The comment was specifically about the terms of CC-By-*>=2.5 licenses. It doesn't have any relationship to what we do: because we'd never put something in our terms of service requiring attribution reassignment.
It was stated by Gregory Maxwell. It didn't match my world view, nor my understanding of the CC, but then I'm prepared to be wrong about a lot of things vis-a-vis my understanding of the CC right about now.
I wasn't speaking specifically of cases where images are uploaded to a new site by a third party. I was making the point to illustrate that the attribution requirements of the license were not as aggressive as you had believed.
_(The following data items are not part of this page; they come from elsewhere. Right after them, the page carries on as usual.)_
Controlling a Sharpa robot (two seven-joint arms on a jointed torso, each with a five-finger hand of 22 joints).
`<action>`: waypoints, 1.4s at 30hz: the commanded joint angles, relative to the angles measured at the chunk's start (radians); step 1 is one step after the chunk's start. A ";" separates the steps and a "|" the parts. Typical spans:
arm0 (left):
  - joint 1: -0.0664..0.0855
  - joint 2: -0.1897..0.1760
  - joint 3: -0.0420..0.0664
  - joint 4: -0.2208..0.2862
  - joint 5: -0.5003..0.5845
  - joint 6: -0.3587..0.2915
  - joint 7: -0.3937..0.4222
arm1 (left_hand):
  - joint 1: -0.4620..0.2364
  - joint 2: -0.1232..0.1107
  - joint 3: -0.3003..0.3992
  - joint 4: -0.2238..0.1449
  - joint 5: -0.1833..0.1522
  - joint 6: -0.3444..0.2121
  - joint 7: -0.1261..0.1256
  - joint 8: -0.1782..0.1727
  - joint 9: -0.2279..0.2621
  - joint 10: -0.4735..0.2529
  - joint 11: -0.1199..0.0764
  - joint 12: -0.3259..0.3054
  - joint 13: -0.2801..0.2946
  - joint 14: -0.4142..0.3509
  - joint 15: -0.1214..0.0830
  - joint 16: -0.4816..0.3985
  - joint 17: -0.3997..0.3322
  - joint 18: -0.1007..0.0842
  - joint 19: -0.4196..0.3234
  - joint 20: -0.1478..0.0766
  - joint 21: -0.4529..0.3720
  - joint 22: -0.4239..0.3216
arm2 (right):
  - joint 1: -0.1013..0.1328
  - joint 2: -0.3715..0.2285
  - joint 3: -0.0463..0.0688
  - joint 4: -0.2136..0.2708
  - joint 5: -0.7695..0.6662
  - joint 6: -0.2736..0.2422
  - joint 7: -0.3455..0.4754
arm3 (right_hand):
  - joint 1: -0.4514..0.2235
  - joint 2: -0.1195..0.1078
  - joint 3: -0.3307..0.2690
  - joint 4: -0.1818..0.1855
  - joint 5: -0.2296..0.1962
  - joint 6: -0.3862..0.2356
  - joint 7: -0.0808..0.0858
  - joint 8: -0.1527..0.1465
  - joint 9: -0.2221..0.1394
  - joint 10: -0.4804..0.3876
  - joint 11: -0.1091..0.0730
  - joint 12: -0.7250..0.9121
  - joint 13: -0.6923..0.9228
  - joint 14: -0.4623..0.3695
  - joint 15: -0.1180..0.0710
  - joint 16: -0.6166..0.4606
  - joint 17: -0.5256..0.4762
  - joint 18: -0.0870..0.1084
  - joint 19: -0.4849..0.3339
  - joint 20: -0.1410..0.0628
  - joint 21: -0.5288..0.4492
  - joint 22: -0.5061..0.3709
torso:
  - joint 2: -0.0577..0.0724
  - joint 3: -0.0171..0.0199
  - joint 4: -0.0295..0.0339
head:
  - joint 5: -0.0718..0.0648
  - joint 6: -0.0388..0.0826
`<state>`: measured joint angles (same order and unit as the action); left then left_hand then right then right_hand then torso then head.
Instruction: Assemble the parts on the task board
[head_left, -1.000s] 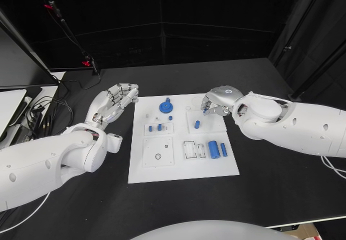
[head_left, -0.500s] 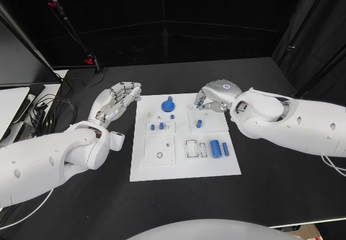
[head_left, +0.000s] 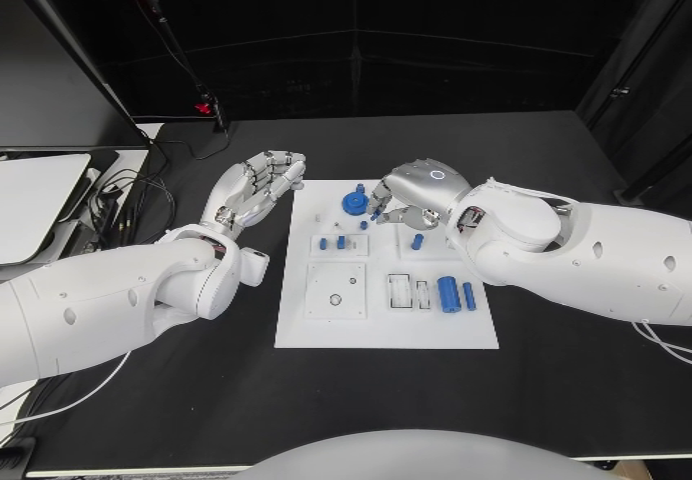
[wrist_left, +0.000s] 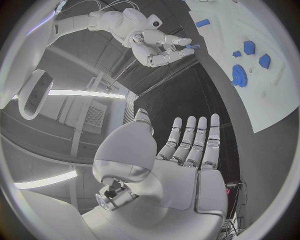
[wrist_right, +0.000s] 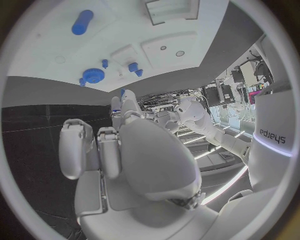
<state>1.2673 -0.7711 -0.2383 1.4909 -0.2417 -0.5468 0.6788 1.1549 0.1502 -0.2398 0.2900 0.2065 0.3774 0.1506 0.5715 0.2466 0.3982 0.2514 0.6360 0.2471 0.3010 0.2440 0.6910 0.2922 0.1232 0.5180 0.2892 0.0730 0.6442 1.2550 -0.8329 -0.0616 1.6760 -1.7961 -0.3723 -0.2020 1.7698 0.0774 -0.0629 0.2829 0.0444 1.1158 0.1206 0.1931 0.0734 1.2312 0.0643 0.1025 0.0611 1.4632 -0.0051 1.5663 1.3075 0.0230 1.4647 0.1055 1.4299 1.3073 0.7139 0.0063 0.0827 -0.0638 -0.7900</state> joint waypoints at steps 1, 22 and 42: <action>0.001 0.001 0.001 0.001 0.001 0.002 0.121 | 0.003 0.006 -0.003 0.001 0.006 0.007 0.139 0.005 -0.001 0.004 -0.001 0.003 -0.001 -0.007 -0.002 0.006 -0.002 -0.014 0.008 0.000 -0.003 -0.001 | 0.001 0.015 0.001 0.015 0.020 0.045 0.015 | 0.007 -0.003 0.006 0.001 0.004 0.006 0.003 0.003 0.000 0.006 0.002 -0.008 -0.001 0.108 0.004 0.004 0.263 0.018 0.019 -0.002 -0.003 0.163 | 0.000 -0.0011 -0.0012 | 0.023 -0.010; 0.001 -0.001 0.001 0.001 0.001 0.003 0.121 | 0.003 0.006 -0.003 0.001 0.007 0.007 0.139 0.006 -0.002 0.004 -0.001 0.004 -0.002 -0.007 -0.002 0.006 -0.002 -0.014 0.008 0.000 -0.003 -0.001 | -0.066 0.068 -0.001 0.007 0.035 0.137 0.016 | 0.012 -0.003 0.022 -0.003 0.005 0.004 0.009 -0.008 -0.002 0.009 0.007 -0.026 -0.001 0.108 0.008 0.004 0.263 0.020 0.014 0.002 -0.013 0.157 | -0.001 0.0000 -0.0032 | 0.038 -0.045; 0.001 -0.001 0.001 0.001 0.001 0.002 0.119 | 0.004 0.008 -0.004 0.001 0.007 0.006 0.139 0.006 -0.006 0.002 -0.001 0.006 -0.006 -0.008 -0.002 0.009 -0.006 -0.014 0.009 0.000 -0.002 -0.003 | -0.085 0.101 -0.002 -0.020 0.035 0.173 0.008 | 0.014 -0.005 0.033 -0.005 0.006 0.002 0.013 -0.016 -0.003 0.009 0.010 -0.035 -0.001 0.108 0.011 0.004 0.263 0.022 0.011 0.004 -0.019 0.153 | -0.001 -0.0006 -0.0020 | 0.031 -0.054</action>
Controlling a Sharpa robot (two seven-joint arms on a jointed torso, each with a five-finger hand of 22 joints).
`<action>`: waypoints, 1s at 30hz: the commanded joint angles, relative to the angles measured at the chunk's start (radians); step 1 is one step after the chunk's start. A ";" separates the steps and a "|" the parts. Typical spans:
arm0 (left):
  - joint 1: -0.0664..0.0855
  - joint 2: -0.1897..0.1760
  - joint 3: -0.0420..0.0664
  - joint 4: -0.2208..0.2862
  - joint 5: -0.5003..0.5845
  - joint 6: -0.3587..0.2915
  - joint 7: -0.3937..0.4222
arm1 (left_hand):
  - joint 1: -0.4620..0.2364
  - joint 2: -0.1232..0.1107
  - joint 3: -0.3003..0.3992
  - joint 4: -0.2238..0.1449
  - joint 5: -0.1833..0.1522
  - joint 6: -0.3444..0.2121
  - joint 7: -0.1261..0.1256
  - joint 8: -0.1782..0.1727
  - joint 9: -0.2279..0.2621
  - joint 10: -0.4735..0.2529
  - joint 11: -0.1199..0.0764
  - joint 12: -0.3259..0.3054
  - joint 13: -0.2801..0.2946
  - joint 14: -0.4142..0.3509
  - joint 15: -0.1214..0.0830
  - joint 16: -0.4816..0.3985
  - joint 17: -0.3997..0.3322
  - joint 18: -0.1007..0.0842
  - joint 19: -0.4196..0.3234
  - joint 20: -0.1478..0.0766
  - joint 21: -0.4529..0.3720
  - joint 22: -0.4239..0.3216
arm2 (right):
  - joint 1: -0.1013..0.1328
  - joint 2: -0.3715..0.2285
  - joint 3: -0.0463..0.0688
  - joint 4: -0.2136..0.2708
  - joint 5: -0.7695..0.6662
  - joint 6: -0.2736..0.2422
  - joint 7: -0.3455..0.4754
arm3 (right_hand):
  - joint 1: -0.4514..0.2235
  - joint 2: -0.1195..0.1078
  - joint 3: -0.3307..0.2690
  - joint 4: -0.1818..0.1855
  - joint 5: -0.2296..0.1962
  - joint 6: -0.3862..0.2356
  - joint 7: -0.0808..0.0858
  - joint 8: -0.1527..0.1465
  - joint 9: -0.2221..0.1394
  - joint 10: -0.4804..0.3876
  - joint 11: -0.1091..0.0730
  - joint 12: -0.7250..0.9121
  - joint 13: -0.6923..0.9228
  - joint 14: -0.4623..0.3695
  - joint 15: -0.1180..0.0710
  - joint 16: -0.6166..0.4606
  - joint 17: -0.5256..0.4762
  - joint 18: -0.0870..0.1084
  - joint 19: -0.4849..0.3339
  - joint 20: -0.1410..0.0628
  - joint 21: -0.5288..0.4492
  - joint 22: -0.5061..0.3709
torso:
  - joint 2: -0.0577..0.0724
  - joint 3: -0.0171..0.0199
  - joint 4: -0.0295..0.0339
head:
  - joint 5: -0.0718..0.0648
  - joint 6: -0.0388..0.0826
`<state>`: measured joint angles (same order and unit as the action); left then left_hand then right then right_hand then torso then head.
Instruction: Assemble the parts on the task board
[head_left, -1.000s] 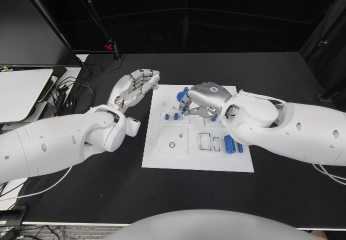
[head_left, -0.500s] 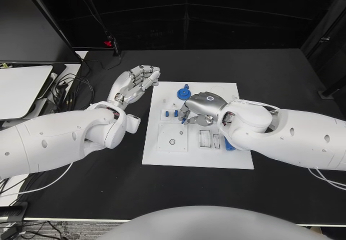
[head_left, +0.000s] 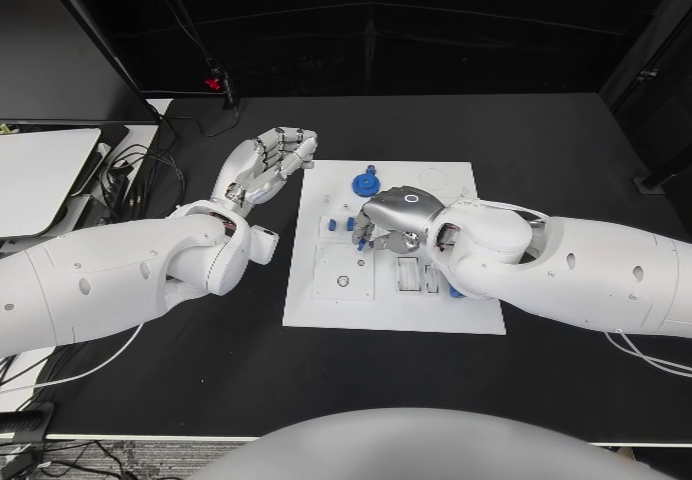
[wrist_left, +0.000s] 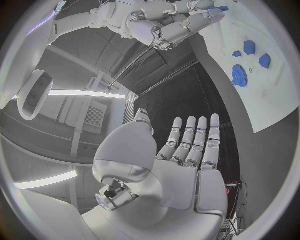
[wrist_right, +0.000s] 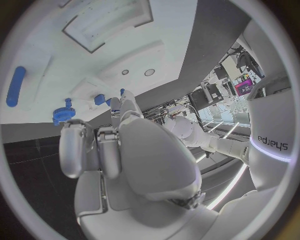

I the attribution requirements in case of content under cc-by-*->=2.5 being uploaded by a third party to a site with a terms-of-service attribution override is more complex and and I'd argue that it's made very clear in the license. (Especially considering cases where the third party made a derivative, say a crop, of the original)
I won't bore you with my analysis of the license text
If you'd like to learn more about the "terms of service" part of the CC attribution licenses it's useful to look back to their origin.
The purpose of the introduction of the terms of service clause was to simplify attribution on sites with pages of many authors. They were originally introduced in the "cc-wiki" license, but the cc-wiki license was not successful and the terms were rolled into cc-by-*-2.5.